- _EXERCISE INSTRUCTIONS_
Copy out the lines of the records below, and only those lines, from the one with "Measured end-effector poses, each" through the one with "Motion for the", exactly as they appear.

- _DATA TO PROCESS_
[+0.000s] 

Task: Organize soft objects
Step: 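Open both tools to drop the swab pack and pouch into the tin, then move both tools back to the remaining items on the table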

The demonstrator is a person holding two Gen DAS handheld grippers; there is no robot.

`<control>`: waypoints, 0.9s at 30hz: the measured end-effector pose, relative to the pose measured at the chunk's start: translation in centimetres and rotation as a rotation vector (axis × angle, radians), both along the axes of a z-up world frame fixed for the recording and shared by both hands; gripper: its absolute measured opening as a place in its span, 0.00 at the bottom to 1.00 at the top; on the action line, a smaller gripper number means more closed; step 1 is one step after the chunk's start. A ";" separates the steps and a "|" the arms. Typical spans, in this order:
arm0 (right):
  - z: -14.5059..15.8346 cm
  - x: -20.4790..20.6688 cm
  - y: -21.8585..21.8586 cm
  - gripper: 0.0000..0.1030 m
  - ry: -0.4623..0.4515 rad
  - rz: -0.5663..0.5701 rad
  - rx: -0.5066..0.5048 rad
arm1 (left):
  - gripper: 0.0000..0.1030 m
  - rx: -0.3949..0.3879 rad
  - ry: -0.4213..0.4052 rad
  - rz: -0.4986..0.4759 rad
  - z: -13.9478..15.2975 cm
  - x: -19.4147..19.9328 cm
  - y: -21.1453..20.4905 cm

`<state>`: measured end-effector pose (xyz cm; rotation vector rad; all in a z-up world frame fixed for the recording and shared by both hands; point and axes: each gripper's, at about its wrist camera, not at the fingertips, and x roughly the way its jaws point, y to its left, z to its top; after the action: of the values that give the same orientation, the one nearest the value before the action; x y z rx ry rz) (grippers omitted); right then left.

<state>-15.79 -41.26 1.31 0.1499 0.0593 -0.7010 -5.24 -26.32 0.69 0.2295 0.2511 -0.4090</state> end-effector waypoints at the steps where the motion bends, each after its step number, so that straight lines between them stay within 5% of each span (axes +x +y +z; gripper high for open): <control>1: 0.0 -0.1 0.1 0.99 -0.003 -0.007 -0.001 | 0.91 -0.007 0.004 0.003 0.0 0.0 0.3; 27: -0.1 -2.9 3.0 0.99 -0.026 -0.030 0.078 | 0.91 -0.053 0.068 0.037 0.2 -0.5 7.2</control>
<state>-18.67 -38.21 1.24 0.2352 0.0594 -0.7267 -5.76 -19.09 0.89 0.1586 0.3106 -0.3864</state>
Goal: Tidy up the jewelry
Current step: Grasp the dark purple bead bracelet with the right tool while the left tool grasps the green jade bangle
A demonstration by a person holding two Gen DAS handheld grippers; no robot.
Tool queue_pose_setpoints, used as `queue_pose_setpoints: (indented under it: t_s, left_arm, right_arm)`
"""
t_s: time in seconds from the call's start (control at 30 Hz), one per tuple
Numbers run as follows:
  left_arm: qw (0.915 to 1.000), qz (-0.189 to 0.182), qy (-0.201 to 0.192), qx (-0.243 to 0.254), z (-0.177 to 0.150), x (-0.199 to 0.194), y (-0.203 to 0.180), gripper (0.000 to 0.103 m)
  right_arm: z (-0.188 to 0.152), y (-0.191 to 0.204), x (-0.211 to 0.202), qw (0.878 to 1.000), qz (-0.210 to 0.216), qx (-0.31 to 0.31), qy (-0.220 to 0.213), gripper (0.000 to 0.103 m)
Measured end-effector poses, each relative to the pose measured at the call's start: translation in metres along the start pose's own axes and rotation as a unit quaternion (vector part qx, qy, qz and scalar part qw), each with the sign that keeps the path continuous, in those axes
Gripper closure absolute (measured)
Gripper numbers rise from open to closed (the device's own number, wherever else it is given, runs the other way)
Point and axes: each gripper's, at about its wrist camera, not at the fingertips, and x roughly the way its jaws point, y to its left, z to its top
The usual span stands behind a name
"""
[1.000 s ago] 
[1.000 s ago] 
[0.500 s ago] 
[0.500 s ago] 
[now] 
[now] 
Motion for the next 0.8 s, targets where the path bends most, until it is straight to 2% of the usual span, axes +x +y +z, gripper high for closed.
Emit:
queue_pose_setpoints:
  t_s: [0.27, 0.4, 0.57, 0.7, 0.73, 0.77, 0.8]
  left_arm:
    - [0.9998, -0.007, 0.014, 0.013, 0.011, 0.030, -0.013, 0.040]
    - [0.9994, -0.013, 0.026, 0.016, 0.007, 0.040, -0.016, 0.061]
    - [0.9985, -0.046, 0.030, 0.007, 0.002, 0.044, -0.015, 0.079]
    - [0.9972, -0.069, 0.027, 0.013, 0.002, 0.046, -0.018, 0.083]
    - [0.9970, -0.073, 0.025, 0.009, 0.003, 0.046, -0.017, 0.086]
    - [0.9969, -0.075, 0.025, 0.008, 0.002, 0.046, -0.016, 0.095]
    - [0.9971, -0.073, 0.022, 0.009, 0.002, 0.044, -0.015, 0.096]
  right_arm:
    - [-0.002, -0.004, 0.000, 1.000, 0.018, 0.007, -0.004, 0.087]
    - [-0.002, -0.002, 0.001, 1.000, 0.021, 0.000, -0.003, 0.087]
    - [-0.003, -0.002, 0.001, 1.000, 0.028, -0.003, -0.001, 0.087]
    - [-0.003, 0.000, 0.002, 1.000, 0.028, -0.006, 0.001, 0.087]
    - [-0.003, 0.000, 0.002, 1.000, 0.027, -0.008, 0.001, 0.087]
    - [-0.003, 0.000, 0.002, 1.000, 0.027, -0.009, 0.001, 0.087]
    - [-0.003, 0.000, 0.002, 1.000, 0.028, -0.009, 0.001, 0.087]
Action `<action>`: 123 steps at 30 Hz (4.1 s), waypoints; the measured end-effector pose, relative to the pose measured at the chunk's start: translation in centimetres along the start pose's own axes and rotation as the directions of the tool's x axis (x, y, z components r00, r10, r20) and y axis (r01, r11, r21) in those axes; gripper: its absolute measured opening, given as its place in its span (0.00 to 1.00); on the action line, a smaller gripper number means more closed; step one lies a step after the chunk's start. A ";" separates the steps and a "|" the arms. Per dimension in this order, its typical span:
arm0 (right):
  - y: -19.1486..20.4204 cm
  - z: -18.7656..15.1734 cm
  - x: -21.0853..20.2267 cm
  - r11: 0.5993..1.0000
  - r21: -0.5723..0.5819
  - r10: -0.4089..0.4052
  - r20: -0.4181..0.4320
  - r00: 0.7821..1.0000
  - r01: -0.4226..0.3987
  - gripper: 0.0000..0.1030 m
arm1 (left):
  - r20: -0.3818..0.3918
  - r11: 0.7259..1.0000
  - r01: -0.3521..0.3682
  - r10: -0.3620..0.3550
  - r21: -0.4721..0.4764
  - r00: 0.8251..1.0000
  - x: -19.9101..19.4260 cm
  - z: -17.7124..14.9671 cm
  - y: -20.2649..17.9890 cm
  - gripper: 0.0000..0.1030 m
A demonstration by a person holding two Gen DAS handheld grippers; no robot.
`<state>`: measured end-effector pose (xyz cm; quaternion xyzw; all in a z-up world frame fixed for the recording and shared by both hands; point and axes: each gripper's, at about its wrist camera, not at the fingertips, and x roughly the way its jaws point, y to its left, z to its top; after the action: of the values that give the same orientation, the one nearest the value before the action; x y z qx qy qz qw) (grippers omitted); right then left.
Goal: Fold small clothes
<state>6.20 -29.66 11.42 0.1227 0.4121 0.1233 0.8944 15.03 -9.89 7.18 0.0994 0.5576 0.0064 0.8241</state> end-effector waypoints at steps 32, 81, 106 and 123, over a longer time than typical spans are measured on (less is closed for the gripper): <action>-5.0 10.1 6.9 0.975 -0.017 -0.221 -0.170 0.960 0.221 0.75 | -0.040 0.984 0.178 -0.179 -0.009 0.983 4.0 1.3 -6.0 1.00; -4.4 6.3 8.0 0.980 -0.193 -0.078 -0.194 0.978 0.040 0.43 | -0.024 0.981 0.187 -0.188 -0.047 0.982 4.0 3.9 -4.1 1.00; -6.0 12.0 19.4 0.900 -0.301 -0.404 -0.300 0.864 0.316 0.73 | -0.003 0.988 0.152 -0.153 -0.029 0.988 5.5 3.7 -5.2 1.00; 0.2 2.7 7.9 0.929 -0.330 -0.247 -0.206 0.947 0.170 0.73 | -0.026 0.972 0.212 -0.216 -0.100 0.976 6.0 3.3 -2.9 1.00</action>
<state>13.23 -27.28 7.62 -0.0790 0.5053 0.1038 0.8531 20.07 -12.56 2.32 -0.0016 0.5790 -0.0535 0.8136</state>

- _SOLUTION FOR THIS TASK_
Measured end-effector poses, each relative to the pose measured at the call's start: translation in metres along the start pose's own axes and rotation as a unit quaternion (vector part qx, qy, qz and scalar part qw), each with the sign that keeps the path continuous, in those axes
Gripper closure absolute (measured)
Gripper numbers rise from open to closed (the device's own number, wherever else it is given, runs the other way)
Point and axes: each gripper's, at about its wrist camera, not at the fingertips, and x roughly the way its jaws point, y to its left, z to its top
The usual span stands behind a name
"""
[1.000 s ago] 
[1.000 s ago] 
[0.500 s ago] 
[0.500 s ago] 
[now] 
[now] 
Motion for the next 0.8 s, targets where the path bends most, until it is straight to 2% of the usual span, axes +x +y +z, gripper high for closed.

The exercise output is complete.